蛋白质序列的拓扑图

Topological maps of protein sequences.

作者信息

Ferrán E A, Ferrara P

机构信息

Sanofi Elf Bio Recherches, Lebège Innopole, France.

出版信息

Biol Cybern. 1991;65(6):451-8. doi: 10.1007/BF00204658.

DOI:10.1007/BF00204658

PMID:1958730

Abstract

A new method based on neural networks to cluster proteins into families is described. The network is trained with the Kohonen unsupervised learning algorithm, using matrix pattern representations of the protein sequences as inputs. The components (x, y) of these 20 x 20 matrix patterns are the normalized frequencies of all pairs xy of amino acids in each sequence. We investigate the influence of different learning parameters in the final topological maps obtained with a learning set of ten proteins belonging to three established families. In all cases, except in those where the synaptic vectors remains nearly unchanged during learning, the ten proteins are correctly classified into the expected families. The classification by the trained network of mutated or incomplete sequences of the learned proteins is also analysed. The neural network gives a correct classification for a sequence mutated in 21.5% +/- 7% of its amino acids and for fragments representing 7.5% +/- 3% of the original sequence. Similar results were obtained with a learning set of 32 proteins belonging to 15 families. These results show that a neural network can be trained following the Kohonen algorithm to obtain topological maps of protein sequences, where related proteins are finally associated to the same winner neuron or to neighboring ones, and that the trained network can be applied to rapidly classify new sequences.
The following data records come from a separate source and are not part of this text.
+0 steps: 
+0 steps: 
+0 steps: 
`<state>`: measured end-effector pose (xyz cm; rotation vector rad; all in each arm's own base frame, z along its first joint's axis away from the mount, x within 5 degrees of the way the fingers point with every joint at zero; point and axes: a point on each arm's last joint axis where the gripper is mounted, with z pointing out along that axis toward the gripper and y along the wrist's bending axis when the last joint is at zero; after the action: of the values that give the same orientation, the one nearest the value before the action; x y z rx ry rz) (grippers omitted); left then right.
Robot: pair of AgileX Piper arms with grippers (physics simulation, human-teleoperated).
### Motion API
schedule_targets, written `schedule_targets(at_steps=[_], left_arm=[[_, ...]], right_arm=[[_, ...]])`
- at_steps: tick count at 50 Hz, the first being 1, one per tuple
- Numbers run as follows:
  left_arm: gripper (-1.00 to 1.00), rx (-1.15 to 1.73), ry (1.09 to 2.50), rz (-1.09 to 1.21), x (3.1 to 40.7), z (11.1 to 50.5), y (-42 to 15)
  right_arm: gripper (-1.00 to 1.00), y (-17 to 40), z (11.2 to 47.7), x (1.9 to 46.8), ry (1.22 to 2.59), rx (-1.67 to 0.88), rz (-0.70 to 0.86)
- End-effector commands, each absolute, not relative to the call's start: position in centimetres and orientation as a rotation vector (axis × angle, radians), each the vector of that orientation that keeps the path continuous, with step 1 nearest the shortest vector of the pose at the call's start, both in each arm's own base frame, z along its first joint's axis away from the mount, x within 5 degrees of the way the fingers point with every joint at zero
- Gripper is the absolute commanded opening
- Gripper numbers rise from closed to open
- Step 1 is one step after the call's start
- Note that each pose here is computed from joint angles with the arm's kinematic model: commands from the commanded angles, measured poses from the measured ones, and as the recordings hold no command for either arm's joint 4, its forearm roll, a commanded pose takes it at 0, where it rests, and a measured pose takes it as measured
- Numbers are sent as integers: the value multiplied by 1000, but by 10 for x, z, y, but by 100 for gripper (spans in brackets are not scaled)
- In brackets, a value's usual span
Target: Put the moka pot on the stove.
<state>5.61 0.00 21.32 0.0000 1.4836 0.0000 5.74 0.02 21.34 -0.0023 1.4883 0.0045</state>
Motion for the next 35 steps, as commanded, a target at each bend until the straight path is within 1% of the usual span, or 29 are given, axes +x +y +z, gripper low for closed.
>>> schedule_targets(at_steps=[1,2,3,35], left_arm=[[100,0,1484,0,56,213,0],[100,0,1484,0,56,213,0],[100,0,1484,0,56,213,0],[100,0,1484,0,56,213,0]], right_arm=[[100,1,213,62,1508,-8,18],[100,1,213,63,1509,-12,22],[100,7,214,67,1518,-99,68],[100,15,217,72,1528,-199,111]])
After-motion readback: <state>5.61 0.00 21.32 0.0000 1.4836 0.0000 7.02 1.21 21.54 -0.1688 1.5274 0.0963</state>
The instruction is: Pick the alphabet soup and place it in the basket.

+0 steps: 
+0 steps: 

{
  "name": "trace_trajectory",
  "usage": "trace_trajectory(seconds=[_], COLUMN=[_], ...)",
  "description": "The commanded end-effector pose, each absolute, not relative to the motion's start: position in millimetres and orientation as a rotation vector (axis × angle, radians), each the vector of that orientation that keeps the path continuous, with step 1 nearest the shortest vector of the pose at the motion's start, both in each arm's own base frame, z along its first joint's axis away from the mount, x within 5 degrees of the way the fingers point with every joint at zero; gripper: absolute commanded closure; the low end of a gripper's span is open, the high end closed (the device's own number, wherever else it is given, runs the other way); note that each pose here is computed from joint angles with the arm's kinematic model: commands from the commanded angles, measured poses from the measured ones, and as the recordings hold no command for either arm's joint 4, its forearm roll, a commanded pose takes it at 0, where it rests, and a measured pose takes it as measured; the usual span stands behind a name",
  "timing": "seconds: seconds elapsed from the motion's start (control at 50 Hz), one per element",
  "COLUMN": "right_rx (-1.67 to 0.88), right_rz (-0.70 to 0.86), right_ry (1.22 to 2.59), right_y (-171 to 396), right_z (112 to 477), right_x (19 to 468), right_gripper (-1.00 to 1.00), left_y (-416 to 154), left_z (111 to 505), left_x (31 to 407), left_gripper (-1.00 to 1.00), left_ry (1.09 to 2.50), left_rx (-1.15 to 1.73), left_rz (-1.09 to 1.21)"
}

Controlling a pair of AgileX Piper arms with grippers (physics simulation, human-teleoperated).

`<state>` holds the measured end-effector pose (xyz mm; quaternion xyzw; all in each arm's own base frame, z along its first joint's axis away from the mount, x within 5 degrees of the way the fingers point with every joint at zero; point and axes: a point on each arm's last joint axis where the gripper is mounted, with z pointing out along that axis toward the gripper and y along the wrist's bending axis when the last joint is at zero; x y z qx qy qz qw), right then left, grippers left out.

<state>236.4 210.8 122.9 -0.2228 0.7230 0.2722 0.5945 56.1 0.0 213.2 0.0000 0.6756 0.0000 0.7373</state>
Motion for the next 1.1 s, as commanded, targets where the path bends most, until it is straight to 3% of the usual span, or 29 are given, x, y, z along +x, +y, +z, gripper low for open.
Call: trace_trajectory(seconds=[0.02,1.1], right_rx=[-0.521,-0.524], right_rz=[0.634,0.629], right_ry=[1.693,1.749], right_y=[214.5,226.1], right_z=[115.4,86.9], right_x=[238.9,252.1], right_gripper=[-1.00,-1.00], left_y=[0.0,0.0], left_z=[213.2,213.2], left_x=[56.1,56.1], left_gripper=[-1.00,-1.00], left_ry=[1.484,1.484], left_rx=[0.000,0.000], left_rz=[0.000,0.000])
This approach opens new possibilities to find rapid and efficient algorithms to organize and search for homologies in the whole protein database.

摘要

描述了一种基于神经网络将蛋白质聚类成家族的新方法。该网络使用Kohonen无监督学习算法进行训练，将蛋白质序列的矩阵模式表示作为输入。这些20×20矩阵模式的分量（x，y）是每个序列中所有氨基酸对xy的归一化频率。我们研究了不同学习参数对使用属于三个既定家族的十个蛋白质的学习集获得的最终拓扑图的影响。在所有情况下，除了那些在学习过程中突触向量几乎保持不变的情况外，这十个蛋白质都被正确分类到预期的家族中。还分析了训练后的网络对所学蛋白质的突变或不完整序列的分类。对于氨基酸突变率为21.5%±7%的序列以及代表原始序列7.5%±3%的片段，神经网络给出了正确的分类。使用属于15个家族的32个蛋白质的学习集也获得了类似的结果。这些结果表明，可以按照Kohonen算法训练神经网络以获得蛋白质序列的拓扑图，其中相关蛋白质最终与同一个获胜神经元或相邻神经元相关联，并且训练后的网络可用于快速分类新序列。这种方法为找到快速有效的算法来组织和搜索整个蛋白质数据库中的同源性开辟了新的可能性。